Gosbell and Jadeja had already both received 30-month sentences for assisting murderer Kieran Hayward to hide out after stabbing drug user Daniel Saunders to death in an Ipswich alleyway off Turin Street in December 2018.

East Anglian Daily Times: Police on the scene of the stabbing in Turin Street in December 2018 Picture: ARCHANTPolice on the scene of the stabbing in Turin Street in December 2018 Picture: ARCHANT (Image: Archant)

The court heard how police seized about £11,000 of drugs and £7,340 of cash in searches of vehicles and addresses linked to the line before Mr Saunders' death.

They included Walpole's address and 'cuckooed' flats in Finbars Walk, Ipswich, and Brook Street, Colchester, where his and Jadeja's fingerprints were found on a cardboard box used to cut drugs.

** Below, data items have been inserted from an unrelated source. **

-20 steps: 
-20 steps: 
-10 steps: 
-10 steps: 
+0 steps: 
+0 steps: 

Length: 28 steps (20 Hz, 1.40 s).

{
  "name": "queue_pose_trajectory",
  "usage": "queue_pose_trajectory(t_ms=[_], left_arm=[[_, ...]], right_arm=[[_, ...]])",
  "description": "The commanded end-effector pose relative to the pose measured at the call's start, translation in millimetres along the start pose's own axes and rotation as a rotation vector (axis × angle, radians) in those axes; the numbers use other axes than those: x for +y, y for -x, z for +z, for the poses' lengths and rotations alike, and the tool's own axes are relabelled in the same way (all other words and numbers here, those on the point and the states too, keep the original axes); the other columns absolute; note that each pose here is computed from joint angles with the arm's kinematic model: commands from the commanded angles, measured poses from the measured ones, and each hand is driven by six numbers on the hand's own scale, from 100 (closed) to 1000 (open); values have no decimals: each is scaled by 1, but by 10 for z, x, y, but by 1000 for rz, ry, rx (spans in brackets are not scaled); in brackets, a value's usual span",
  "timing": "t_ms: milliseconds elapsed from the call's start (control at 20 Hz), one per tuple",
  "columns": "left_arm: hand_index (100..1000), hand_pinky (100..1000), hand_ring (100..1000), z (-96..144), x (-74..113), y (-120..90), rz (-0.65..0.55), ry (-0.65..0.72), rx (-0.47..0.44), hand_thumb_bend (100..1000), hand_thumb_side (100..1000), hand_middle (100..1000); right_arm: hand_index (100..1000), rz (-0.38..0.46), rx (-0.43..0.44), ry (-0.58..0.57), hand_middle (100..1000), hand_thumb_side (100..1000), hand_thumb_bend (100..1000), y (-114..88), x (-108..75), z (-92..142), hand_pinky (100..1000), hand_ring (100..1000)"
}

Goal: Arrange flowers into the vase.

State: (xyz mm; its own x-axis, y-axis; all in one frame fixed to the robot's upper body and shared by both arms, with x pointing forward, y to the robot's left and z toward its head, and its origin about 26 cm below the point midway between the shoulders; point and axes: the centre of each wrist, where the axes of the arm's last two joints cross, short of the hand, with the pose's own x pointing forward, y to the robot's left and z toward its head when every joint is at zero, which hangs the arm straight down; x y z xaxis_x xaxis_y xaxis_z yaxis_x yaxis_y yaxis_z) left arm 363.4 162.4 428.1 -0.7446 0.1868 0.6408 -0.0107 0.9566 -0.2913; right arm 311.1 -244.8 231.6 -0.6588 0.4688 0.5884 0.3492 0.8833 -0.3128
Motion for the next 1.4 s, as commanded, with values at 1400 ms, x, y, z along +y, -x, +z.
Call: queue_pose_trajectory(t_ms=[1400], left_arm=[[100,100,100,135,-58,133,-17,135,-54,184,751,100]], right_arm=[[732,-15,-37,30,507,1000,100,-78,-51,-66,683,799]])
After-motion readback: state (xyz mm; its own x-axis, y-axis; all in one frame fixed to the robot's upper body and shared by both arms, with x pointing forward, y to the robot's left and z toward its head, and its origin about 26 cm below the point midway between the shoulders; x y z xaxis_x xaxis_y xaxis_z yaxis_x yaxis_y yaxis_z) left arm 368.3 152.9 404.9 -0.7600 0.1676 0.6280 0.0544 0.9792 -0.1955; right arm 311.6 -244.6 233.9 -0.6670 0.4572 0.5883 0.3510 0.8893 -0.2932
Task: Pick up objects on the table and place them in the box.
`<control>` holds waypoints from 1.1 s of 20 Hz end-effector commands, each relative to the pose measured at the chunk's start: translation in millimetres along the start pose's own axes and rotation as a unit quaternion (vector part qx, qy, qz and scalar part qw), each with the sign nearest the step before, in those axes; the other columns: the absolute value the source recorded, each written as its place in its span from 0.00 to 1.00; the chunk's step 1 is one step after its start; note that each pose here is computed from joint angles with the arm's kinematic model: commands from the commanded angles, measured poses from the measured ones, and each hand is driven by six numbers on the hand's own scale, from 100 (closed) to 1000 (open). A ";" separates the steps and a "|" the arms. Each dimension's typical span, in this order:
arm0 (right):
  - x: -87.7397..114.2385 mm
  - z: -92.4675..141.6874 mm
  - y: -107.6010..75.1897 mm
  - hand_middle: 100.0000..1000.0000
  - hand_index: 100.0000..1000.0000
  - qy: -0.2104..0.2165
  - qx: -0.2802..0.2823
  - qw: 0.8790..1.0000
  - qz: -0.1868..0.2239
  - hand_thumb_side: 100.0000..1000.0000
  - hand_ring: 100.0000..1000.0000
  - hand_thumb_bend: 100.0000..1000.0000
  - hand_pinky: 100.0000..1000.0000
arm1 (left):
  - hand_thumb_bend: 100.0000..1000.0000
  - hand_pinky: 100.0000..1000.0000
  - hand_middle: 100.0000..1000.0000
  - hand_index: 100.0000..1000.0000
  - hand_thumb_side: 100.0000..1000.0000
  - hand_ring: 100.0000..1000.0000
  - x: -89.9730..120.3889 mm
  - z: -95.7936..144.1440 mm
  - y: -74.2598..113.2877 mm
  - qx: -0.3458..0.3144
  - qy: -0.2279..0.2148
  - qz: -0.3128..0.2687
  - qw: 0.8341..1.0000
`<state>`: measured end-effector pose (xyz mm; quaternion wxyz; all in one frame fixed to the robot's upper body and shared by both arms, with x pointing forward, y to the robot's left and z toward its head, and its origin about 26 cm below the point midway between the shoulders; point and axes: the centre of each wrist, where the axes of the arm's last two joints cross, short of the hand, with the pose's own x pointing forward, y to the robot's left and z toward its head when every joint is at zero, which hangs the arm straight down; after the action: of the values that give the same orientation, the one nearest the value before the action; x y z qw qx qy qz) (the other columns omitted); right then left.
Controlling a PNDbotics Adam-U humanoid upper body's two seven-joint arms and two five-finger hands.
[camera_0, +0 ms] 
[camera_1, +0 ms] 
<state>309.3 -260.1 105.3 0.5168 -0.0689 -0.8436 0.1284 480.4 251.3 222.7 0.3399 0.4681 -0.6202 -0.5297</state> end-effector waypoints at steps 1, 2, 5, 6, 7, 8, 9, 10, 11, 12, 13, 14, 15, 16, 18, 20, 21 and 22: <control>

All three admitted conspiracy to supply crack cocaine and heroin, between September 14, 2018 and January 3, 2019, at earlier hearings.

Prosecutor Matthew Sorel-Cameron described Gosbell, Jadeja and Walpole as "highly organised" conspirators, able to exert pressure on individuals and take over properties to use as bases to deal drugs.

Since being in prison, Gosbell, 23, formerly of Highwoods, Colchester, was said to have grown to a position of responsibility and had begun working with recovering drug addicts.

Steven Dyble, representing Jadeja, said the now 20-year-old was just 17 at the time and was already serving a "crushingly long" 62-month sentence for assisting Mr Saunders' killer and committing a number of other offences, including drug-driving, dangerous driving, and possession with intent to supply MDMA and cannabis.

Meanwhile, 25-year-old Walpole was said to have a criminal record free of any drug offending before or after the period covered by the conspiracy, in which he became involved against a background of addiction, debt and loneliness.

Judge Martyn Levett described the syndicate as a "very well oiled machine" that operated across two counties and gained a foothold in two towns.

Gosbell was jailed for a further 33 months, while Jadeja, who also admitted conspiracy to supply 149 grammes of cannabis found in a white Transit van during the series of raids, was handed a 33-month concurrent sentence.

Walpole, of Orchard Way, in Chigwell, who also admitted possession with intent to supply cocaine and cannabis after being found with a backpack full of drugs in a taxi in Tower Hamlets on February 15, 2019, was jailed for 63 months.

A fourth defendant, Sophie Manktelow, also appeared in court to admit breaching a suspended sentence imposed for being concerned in the supply of heroin and crack cocaine, found during a raid of her cuckooed flat in Southway, Colchester, on November 7, 2018.

The 27-year-old, of Wych Elm, Harlow, breached the 16-month sentence, suspended by 18 months in July 2020, by missing probation appointments this April and October.

Judge Levett extended the operational period of the sentence by three months.